Menurutnya, perangkat seperti HP dan kamera dalam konteks tertentu merupakan bagian dari sarana kerja jurnalistik karena digunakan untuk merekam, mendokumentasikan, dan mengumpulkan informasi.

“UU Pers bukan pajangan. Tupoksi aparat bukan kewenangan tanpa batas. Dan wartawan bukan pihak yang boleh diperlakukan seenaknya ketika sedang menjalankan tugas jurnalistik,” ujarnya.

Pernyataan tersebut sekaligus menjadi kritik terhadap praktik di lapangan apabila terdapat aparat yang dinilai menggunakan kewenangannya secara berlebihan.

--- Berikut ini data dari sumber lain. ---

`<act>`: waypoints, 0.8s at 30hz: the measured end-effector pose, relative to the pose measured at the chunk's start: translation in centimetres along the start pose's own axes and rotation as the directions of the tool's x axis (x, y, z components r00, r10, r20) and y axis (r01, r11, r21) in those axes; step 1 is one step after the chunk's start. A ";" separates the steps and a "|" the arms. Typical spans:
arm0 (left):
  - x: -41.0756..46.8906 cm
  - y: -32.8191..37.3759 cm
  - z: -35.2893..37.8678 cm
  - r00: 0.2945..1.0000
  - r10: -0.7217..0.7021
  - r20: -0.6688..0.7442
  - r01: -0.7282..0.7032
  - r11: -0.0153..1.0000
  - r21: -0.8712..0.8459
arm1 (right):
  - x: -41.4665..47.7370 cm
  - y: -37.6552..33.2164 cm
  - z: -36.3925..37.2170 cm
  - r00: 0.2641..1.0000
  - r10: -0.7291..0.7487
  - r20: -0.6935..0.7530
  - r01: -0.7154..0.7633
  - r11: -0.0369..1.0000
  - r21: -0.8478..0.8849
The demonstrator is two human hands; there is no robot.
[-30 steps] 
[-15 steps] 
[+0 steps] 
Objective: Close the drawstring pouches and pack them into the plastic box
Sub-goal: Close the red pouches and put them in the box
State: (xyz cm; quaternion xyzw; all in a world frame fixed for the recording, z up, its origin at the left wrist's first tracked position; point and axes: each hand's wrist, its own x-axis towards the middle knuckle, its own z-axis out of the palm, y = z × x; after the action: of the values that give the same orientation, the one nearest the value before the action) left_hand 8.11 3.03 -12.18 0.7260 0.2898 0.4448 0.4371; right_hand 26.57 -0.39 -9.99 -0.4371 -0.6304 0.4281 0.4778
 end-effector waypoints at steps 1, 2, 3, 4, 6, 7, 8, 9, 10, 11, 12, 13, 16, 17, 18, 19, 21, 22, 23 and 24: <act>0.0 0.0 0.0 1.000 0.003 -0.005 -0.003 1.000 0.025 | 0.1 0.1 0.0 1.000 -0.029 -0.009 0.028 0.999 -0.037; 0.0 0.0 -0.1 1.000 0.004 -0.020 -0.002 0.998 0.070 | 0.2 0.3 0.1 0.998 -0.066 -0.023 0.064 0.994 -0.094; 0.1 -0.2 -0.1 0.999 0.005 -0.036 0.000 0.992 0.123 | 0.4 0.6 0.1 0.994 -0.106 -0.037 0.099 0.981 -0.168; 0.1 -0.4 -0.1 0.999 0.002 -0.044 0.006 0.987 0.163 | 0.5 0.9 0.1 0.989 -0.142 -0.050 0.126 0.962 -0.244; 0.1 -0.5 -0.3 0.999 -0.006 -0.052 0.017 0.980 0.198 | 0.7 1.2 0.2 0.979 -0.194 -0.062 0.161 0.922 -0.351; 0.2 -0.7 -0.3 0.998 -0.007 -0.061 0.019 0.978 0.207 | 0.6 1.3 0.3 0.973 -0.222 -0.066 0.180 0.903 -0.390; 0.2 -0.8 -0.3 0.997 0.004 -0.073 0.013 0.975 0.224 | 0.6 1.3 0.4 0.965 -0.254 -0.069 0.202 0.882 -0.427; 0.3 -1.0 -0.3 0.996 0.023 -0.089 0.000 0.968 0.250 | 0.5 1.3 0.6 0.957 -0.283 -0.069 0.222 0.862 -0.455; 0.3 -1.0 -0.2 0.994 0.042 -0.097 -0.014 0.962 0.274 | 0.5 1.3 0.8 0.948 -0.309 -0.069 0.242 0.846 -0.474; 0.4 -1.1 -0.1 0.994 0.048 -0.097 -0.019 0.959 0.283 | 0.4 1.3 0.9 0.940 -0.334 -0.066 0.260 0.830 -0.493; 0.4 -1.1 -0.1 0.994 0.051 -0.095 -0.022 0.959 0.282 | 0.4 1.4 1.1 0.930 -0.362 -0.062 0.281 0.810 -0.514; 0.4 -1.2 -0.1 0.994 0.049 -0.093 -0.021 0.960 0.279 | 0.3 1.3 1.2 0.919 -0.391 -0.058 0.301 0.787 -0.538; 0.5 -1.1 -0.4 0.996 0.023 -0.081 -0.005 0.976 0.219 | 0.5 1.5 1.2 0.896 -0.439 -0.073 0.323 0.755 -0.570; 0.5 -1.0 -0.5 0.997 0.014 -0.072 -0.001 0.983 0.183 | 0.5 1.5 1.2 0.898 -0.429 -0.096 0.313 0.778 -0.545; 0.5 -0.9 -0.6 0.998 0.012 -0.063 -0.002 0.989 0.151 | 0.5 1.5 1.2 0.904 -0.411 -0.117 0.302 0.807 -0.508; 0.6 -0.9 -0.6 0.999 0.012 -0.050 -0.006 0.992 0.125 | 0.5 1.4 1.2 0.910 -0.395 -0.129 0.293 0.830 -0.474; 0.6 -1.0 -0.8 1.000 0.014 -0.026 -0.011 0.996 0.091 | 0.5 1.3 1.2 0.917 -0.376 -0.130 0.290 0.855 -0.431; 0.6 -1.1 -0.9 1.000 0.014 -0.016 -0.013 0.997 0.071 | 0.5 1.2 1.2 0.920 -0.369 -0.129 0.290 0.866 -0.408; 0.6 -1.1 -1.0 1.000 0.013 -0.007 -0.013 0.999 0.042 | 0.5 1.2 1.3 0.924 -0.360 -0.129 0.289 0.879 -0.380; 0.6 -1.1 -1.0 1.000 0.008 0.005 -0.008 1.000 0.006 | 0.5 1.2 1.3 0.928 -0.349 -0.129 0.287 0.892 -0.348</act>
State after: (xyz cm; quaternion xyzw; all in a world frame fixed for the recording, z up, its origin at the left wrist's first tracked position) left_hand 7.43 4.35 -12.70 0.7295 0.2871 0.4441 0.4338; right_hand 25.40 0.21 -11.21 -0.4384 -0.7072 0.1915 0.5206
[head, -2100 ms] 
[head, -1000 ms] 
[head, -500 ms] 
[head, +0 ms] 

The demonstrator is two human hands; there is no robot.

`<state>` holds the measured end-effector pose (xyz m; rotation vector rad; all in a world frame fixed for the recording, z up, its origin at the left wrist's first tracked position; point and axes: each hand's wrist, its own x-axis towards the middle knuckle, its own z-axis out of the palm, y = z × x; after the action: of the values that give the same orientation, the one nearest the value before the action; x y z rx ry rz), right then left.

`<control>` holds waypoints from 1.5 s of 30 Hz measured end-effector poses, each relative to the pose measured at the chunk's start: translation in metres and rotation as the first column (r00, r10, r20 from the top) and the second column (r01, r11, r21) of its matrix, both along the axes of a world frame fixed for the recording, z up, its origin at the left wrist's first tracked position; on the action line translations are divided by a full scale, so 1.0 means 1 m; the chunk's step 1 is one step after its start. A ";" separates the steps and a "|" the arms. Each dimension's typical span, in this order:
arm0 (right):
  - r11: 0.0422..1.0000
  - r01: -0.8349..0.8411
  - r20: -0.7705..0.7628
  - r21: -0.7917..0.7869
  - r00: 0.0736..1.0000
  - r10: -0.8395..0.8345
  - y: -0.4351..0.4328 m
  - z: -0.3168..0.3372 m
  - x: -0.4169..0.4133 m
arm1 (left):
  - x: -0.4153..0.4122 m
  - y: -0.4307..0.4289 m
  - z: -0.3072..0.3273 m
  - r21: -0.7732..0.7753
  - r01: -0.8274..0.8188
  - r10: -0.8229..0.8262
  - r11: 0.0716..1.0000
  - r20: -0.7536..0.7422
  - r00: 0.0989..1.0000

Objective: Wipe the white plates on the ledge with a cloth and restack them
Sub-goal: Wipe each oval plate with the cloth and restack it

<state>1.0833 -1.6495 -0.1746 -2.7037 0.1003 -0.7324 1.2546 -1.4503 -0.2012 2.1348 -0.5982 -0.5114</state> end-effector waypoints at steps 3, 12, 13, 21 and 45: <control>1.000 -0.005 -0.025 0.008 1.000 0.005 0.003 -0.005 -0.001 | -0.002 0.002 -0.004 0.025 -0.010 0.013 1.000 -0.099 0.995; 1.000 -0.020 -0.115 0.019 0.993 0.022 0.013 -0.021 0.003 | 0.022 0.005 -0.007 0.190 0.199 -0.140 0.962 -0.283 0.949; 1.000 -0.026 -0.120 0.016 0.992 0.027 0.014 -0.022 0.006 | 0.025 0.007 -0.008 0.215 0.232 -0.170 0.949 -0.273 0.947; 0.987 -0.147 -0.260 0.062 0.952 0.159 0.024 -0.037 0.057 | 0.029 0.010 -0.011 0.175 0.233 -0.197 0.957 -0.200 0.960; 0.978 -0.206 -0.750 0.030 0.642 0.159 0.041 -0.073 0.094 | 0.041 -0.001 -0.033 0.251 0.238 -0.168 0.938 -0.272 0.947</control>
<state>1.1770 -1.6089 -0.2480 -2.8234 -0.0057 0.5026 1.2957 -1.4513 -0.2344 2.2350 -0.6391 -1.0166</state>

Menurut Oki, kemitraan antara pers dan kepolisian tidak boleh hanya menjadi slogan. Hubungan tersebut harus diwujudkan melalui penghormatan terhadap tugas dan kewenangan masing-masing.
Desak Propam Bertindak Objektif

Oki meminta Divisi Propam Mabes Polri tidak melihat pengaduan tersebut semata sebagai persoalan antara seorang wartawan dengan anggota kepolisian.

Ia berharap Propam dapat memeriksa secara objektif seluruh rangkaian peristiwa, termasuk dasar tindakan, kewenangan yang digunakan, prosedur yang ditempuh, serta dugaan penghapusan materi liputan.

“Kami berharap Kadiv Propam Mabes Polri segera memeriksa oknum anggota yang diduga terlibat. Kita mitra, kenapa harus arogan?” tegasnya.

Menurut Oki, pemeriksaan bukan berarti memusuhi institusi Polri. Sebaliknya, proses tersebut diperlukan untuk memastikan setiap anggota kepolisian menjalankan tugas sesuai aturan sekaligus menjaga kepercayaan publik.
Jangan Sampai Menjadi Preseden

Oki berharap persoalan ini menjadi momentum evaluasi bagi seluruh pihak.

Jika terdapat wartawan yang melakukan pelanggaran, kata dia, mekanisme hukum harus digunakan. Demikian pula apabila terdapat anggota aparat yang diduga melampaui kewenangan, pemeriksaan harus dilakukan melalui mekanisme yang berlaku.

“Kalau ada dugaan pelanggaran oleh wartawan, proses sesuai hukum. Kalau ada dugaan aparat melampaui kewenangan, periksa sesuai hukum,” pungkas Oki.

Kini, bola berada di tangan Divisi Propam Mabes Polri untuk menelusuri pengaduan tersebut.

Publik menunggu apakah dugaan tindakan terhadap wartawan itu memiliki dasar kewenangan yang sah atau justru terdapat pelanggaran disiplin, etik, maupun ketentuan hukum lainnya.

Sebab, ketika perangkat kerja wartawan diduga dirampas dan materi liputan dihapus saat menjalankan tugas, persoalannya tidak lagi berhenti pada satu unit HP.

Yang dipertaruhkan adalah profesionalitas aparat, perlindungan terhadap kerja jurnalistik, dan kepercayaan publik terhadap penegakan hukum. (Tim IWO).